Stored data:
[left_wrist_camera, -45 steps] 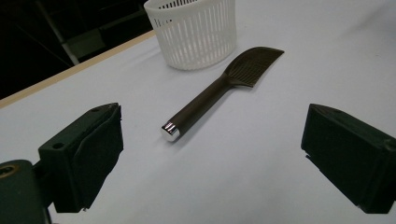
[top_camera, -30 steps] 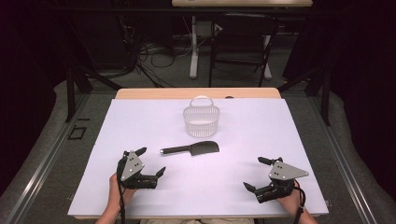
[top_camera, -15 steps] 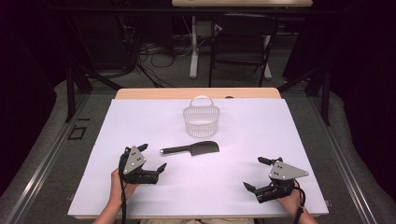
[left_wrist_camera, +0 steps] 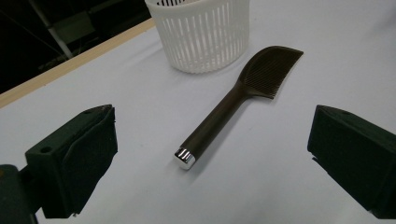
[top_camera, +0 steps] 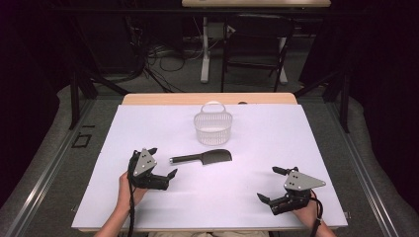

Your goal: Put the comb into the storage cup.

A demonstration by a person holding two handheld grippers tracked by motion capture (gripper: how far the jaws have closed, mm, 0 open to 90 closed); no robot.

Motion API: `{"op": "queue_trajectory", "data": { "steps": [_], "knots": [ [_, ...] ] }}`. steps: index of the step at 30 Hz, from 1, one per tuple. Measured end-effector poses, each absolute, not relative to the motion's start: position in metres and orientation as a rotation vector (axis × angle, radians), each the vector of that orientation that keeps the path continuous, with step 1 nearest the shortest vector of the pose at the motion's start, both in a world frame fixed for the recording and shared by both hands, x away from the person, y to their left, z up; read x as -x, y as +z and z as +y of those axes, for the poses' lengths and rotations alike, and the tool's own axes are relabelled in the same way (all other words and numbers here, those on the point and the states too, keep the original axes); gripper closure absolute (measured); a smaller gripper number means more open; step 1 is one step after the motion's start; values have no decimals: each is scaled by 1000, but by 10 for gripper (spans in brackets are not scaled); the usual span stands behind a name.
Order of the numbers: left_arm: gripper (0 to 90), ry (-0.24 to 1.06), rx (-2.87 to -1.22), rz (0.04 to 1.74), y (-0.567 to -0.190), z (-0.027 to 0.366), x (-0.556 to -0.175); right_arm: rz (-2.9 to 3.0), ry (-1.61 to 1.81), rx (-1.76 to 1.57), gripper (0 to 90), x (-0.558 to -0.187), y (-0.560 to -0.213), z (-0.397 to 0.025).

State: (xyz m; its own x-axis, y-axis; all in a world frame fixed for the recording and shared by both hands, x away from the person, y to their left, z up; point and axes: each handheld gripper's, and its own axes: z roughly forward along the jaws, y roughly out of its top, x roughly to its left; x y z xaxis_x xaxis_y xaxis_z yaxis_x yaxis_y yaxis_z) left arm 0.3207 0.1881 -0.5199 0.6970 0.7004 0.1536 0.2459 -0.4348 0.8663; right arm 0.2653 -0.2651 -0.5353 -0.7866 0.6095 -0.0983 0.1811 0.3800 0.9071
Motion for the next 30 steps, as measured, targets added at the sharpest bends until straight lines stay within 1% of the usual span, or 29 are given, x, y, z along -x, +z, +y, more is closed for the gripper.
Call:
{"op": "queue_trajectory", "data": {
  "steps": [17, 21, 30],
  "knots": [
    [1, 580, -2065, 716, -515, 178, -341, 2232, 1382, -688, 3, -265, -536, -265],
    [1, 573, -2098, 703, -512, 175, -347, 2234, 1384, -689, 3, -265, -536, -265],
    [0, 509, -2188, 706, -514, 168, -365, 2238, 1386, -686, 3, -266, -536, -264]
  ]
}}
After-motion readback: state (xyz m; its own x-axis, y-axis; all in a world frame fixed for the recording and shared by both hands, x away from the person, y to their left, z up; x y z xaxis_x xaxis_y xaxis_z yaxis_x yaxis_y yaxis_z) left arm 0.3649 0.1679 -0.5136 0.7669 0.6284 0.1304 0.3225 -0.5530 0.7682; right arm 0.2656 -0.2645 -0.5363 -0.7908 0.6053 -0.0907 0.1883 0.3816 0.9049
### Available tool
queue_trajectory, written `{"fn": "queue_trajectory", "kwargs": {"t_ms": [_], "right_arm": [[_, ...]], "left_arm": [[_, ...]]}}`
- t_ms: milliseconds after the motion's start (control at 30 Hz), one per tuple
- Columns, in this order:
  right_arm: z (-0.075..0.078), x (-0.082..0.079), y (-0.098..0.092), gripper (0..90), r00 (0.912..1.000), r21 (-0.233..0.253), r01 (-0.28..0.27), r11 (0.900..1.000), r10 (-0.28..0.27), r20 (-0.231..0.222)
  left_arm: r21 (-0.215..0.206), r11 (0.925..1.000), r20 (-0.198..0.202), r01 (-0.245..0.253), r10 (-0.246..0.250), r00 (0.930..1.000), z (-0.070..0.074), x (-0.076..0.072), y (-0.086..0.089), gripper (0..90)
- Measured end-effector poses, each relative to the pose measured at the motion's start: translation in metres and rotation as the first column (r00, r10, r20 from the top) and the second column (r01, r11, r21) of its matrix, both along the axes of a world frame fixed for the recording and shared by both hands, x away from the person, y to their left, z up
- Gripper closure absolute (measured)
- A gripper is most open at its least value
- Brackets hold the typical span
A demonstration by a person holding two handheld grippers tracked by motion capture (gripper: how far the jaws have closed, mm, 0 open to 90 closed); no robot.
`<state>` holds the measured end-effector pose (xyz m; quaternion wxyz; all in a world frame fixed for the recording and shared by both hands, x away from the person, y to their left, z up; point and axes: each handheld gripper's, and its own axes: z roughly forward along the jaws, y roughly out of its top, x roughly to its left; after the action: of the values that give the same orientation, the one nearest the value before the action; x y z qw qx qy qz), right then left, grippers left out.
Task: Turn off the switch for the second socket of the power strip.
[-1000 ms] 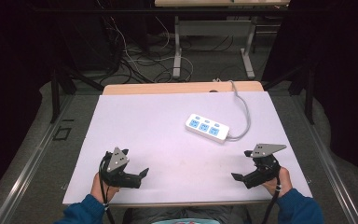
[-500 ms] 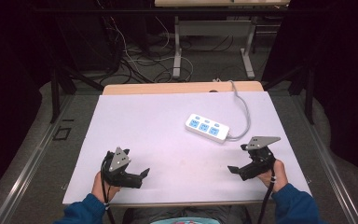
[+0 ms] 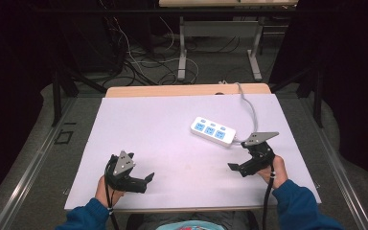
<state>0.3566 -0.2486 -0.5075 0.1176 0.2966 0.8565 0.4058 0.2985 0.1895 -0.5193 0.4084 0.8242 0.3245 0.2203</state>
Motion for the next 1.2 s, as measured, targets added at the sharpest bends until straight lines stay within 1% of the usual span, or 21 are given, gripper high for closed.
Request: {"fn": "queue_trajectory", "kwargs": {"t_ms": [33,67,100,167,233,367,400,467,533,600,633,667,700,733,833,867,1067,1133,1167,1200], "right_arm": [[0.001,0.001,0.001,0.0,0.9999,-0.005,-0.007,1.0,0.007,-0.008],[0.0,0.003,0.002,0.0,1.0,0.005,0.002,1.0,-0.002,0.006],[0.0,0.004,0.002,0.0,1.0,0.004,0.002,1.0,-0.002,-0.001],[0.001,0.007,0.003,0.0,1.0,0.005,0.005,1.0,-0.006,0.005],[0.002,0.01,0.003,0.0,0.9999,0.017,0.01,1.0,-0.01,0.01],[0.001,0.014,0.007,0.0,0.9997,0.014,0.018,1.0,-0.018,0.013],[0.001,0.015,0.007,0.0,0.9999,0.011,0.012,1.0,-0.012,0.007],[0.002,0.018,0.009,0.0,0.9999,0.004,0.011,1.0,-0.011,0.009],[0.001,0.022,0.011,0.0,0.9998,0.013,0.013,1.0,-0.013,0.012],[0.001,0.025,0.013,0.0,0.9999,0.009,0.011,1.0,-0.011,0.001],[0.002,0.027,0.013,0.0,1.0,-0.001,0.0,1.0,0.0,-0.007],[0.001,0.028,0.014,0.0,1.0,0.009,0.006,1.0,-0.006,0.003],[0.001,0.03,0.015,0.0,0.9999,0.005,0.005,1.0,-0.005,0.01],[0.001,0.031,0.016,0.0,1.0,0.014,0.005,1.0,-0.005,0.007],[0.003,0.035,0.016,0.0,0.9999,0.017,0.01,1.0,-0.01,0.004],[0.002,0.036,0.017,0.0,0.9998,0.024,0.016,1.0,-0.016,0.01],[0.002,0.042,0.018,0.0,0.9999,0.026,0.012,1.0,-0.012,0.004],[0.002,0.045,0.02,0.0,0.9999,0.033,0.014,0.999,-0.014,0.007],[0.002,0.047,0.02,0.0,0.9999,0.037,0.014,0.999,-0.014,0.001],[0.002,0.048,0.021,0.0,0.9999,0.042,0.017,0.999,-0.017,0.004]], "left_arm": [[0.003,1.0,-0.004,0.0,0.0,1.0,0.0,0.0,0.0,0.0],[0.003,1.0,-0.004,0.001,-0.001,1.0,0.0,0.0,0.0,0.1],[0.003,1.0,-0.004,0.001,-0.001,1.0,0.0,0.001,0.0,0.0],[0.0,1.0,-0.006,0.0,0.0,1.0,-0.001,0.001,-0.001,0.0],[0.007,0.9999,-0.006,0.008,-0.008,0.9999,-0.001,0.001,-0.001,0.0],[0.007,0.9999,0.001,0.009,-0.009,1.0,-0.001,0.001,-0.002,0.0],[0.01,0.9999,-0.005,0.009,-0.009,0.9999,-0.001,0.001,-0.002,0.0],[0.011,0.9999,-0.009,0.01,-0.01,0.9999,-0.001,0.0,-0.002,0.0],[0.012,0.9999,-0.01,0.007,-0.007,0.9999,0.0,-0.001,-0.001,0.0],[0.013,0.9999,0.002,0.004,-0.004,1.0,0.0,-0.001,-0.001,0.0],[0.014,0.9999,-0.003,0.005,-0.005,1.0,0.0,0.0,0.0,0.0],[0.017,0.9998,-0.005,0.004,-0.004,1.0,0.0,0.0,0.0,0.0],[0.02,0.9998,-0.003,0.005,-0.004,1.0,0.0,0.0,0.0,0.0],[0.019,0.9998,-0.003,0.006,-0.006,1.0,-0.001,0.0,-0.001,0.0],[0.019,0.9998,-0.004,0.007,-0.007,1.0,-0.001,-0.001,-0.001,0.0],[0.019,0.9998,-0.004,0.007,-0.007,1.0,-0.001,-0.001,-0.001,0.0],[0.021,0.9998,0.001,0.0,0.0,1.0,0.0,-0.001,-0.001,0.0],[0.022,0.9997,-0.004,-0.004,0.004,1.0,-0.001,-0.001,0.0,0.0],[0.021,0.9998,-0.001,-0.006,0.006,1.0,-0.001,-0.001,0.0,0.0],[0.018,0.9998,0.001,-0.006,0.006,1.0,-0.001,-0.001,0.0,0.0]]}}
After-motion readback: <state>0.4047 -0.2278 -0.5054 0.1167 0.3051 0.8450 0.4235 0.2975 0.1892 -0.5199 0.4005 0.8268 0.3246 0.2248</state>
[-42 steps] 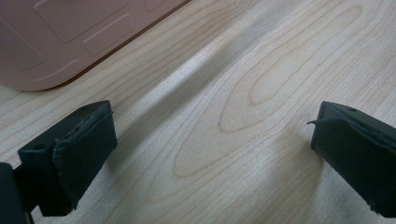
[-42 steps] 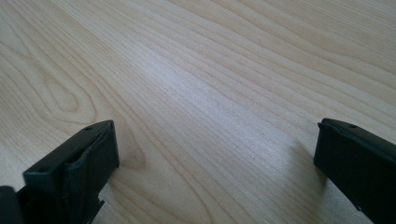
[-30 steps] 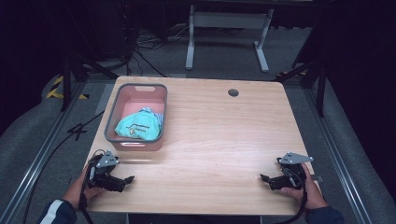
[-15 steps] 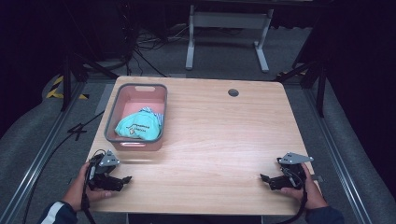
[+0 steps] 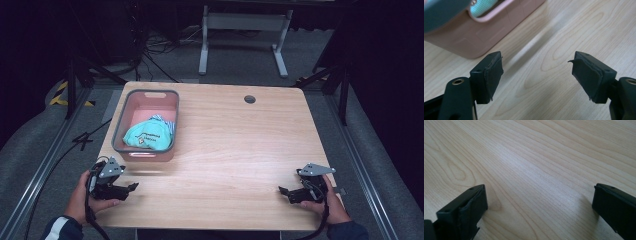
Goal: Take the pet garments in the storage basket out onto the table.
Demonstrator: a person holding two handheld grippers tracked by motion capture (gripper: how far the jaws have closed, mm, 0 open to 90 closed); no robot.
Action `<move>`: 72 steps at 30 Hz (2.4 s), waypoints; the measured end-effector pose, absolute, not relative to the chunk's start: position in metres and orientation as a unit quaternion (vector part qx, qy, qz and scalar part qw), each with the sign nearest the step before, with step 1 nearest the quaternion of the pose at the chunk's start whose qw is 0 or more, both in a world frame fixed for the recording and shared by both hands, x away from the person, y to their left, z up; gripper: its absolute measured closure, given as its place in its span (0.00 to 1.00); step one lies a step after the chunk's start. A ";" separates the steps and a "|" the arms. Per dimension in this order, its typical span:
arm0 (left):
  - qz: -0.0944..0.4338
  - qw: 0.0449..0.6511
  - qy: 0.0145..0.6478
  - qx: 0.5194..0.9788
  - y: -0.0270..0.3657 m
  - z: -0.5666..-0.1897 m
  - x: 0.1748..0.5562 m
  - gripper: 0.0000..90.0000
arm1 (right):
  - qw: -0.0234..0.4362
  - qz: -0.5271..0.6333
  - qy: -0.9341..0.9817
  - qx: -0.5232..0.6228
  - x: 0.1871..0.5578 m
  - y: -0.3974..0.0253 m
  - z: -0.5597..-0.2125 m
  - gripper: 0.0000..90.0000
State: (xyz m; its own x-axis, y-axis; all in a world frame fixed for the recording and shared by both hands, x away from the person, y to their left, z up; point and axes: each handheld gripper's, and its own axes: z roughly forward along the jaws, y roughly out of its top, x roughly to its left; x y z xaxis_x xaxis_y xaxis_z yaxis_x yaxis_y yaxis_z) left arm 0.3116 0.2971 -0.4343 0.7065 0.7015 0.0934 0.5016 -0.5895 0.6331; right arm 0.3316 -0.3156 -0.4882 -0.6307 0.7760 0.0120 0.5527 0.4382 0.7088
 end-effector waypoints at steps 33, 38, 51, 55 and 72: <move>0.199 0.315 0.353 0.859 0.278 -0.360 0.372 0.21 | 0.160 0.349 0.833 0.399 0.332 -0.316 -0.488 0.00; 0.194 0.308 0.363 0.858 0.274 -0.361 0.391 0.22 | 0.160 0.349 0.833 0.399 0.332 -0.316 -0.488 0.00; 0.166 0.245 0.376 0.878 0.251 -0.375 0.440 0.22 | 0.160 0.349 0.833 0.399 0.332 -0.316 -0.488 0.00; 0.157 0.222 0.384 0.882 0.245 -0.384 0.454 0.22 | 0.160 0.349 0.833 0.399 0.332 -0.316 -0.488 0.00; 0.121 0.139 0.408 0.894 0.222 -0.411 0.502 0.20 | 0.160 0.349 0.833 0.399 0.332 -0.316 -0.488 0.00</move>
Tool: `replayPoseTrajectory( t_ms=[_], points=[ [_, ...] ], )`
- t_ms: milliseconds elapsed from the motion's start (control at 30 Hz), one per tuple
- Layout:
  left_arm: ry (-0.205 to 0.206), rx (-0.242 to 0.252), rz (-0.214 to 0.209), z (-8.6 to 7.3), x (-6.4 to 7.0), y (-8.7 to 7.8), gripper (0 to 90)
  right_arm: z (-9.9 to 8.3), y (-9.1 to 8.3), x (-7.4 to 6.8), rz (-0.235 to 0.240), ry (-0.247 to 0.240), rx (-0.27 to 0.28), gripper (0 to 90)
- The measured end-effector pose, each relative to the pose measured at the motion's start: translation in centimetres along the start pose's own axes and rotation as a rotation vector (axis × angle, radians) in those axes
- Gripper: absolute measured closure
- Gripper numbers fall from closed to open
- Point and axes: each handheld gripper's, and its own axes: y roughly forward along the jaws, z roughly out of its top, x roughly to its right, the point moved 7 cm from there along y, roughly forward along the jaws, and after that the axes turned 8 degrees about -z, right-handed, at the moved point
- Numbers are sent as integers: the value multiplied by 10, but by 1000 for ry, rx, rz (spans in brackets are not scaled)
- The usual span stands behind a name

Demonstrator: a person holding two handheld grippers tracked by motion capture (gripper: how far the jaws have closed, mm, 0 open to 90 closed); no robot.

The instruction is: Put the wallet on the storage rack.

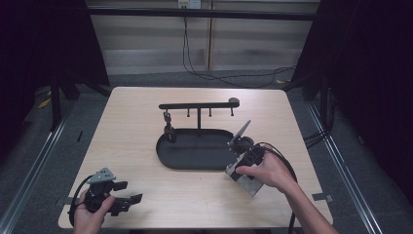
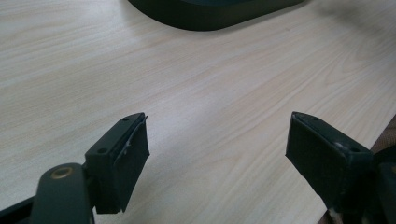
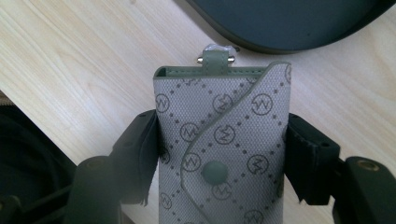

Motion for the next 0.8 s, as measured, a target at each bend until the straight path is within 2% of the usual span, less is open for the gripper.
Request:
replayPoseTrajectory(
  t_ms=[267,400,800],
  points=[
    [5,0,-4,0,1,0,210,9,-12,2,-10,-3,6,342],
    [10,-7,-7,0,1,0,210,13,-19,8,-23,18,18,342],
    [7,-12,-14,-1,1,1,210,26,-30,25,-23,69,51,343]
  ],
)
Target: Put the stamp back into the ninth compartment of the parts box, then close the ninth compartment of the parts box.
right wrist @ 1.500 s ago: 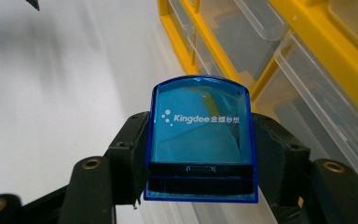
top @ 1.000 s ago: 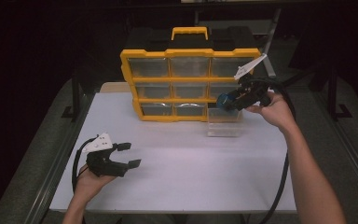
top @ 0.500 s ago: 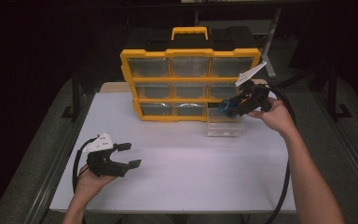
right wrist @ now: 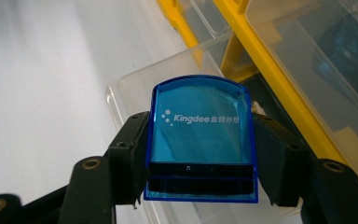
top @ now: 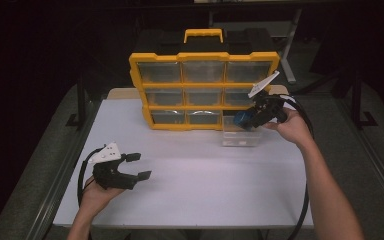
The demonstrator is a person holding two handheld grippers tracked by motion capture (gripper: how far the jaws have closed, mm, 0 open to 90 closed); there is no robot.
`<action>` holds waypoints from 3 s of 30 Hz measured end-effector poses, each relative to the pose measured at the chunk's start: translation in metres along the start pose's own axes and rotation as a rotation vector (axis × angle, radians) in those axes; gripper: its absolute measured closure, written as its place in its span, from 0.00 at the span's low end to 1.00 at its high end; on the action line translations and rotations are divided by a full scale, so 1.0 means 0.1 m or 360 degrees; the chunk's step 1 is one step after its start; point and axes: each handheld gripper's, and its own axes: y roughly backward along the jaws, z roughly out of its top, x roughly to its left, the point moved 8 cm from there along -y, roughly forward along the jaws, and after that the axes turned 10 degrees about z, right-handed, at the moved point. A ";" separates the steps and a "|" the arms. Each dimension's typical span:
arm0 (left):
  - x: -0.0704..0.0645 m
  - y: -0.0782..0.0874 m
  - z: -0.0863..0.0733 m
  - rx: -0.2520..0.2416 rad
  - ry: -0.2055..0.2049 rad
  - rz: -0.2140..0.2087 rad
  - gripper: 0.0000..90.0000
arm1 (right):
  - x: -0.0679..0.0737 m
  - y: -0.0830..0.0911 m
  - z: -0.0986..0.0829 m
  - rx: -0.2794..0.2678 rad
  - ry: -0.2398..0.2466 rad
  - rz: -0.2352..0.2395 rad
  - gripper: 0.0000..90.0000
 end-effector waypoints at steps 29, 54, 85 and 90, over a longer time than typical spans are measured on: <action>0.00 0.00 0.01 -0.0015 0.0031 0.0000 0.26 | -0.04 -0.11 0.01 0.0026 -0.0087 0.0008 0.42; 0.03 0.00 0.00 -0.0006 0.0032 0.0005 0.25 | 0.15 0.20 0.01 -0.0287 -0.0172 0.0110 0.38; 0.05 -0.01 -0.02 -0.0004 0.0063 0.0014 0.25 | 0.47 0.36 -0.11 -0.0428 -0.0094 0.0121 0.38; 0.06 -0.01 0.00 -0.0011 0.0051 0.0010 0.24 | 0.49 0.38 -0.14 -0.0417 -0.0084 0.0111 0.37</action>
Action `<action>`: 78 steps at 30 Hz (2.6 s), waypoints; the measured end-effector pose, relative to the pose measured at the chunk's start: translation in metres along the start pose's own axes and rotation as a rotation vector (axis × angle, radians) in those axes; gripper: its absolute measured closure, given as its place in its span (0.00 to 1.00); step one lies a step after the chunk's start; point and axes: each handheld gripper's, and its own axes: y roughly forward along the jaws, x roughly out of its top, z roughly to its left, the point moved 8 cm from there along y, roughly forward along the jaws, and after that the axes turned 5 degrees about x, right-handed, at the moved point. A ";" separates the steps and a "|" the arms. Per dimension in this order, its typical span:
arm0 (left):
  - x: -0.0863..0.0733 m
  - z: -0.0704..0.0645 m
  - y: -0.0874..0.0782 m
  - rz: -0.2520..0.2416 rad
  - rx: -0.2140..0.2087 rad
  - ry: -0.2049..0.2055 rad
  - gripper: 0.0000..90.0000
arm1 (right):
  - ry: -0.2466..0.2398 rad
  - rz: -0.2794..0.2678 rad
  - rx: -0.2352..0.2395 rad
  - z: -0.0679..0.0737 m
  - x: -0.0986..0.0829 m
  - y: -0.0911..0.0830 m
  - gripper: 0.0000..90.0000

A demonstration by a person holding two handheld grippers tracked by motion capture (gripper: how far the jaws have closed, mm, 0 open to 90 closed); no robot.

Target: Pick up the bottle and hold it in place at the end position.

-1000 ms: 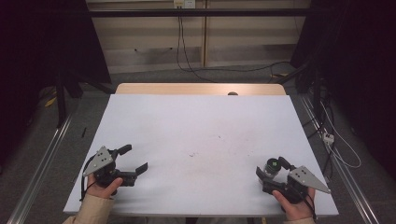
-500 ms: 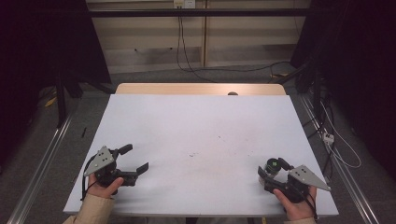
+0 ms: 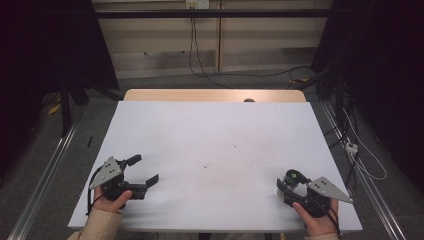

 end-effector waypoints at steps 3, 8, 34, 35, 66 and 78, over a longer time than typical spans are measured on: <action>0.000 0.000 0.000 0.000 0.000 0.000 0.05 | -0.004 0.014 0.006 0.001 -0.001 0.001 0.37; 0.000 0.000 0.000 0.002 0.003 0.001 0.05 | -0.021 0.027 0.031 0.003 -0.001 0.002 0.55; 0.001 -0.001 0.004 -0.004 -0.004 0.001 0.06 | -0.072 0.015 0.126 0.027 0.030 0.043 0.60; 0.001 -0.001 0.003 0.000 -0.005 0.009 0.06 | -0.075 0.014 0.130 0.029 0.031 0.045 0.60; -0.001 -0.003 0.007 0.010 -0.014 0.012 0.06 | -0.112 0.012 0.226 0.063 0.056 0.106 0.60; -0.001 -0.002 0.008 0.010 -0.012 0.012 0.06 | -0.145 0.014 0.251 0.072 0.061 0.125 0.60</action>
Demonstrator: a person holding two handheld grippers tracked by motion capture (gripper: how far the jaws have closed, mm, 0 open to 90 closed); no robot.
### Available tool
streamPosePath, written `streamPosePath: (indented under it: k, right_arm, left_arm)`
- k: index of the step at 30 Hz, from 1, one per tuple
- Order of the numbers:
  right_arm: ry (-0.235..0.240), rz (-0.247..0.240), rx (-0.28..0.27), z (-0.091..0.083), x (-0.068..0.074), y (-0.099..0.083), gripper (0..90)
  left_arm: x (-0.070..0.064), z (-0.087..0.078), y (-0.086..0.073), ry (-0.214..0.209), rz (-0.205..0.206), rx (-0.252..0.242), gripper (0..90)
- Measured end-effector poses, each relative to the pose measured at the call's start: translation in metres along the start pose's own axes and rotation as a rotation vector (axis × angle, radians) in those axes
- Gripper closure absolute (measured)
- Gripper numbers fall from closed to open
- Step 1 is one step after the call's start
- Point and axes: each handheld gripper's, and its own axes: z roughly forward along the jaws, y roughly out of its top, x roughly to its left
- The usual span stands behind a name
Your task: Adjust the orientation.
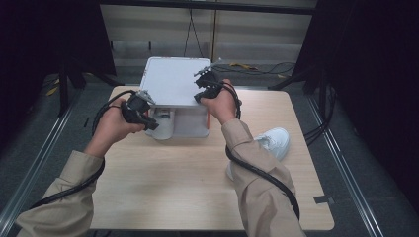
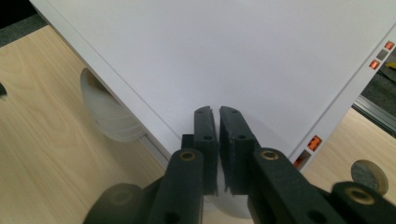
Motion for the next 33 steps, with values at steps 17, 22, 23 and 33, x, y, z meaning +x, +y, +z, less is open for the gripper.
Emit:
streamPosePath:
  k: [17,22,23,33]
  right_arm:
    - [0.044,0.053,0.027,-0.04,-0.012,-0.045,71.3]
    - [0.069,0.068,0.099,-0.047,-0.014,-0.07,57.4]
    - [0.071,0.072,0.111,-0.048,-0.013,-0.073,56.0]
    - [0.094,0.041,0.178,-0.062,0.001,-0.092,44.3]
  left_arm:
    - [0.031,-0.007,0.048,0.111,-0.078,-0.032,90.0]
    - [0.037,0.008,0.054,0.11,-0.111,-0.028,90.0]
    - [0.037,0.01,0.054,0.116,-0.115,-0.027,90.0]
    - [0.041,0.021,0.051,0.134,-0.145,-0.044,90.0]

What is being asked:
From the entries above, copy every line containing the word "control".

Expected output:
- t_ms: milliseconds after the motion's start (control at 30 Hz), one per tuple
- t_ms: milliseconds elapsed from the motion's start (control at 30 Hz), one per tuple

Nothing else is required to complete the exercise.